Me and the Mice
I don’t hate these little critters. In fact, in dealing with them the past couple of years I’ve become sort of fond of them. This is not to say I want to share our home space with them or support their free-loading ways in our RV either. But over time I have come to see how they all have different personalities and respond to the stress of being captured in a variety of ways. And I have spent many hours researching all the different ways of repelling mice…I will get to all those methods in a short while.
Using humane traps to capture and then release the mice was something I started doing after a pest control company came out, sealed up the obvious cracks in our basement, and set regular snap traps to eradicate the mice. I had to deal with collecting little mouse carcasses out of the traps, and I am here to tell you that they don’t always kill the mice quickly. Quite often the mice would have been caught by just one leg. I won’t go into more detail than that…but you get the picture. It was just more than I could bare. So…humane traps found their way into our home.

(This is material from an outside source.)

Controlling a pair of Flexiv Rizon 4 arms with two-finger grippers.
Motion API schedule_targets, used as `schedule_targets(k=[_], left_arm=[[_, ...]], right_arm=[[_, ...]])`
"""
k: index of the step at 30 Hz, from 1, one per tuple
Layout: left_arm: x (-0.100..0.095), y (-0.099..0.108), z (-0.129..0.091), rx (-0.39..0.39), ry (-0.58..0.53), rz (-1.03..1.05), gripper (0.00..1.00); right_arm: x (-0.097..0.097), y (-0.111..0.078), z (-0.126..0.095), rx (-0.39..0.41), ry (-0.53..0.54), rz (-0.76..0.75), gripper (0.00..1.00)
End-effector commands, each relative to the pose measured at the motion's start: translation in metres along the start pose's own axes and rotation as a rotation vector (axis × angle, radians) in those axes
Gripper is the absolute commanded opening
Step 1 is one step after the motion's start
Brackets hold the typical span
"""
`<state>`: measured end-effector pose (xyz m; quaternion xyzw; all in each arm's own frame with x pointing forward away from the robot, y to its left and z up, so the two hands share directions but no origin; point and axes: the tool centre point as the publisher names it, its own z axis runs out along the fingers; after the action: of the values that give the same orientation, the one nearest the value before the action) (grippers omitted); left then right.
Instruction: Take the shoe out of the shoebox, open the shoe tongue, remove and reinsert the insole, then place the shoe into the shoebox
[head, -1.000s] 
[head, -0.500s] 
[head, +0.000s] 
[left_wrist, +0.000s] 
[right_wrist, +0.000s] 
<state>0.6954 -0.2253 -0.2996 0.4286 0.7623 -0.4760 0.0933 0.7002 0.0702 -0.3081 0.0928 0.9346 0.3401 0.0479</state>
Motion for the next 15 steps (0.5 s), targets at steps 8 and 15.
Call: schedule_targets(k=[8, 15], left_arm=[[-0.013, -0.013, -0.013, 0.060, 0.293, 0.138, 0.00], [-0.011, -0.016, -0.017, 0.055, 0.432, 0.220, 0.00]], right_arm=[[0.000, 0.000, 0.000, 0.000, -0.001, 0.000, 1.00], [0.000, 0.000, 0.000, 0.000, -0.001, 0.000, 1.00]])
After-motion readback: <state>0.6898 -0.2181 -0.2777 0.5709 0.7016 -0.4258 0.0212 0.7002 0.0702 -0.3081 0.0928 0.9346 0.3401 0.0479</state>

After a few weeks we had no more mouse activity in the basement, no sounds of scuttling in the walls, and all was well.
A couple of years later, we purchased an RV. We named her Dora, took her for a spin across the country, ended up in Arizona for a few weeks and then cut our trip short and scurried home because of COVID. Dora was parked in her spot outside under the trees. And then we discovered there were mice in the RV. We could only hear them…in the ceiling…and so the mouse wars began.
We pulled out speakers in the overhead storage compartment and searched every nook and cranny, finding two nests. After thoroughly cleaning out the spaces I put pieces of peppermint oil soaked cloth in every imaginable place, and that was the end of ceiling noises at night and the beginning of our RV smelling like a stick of peppermint gum.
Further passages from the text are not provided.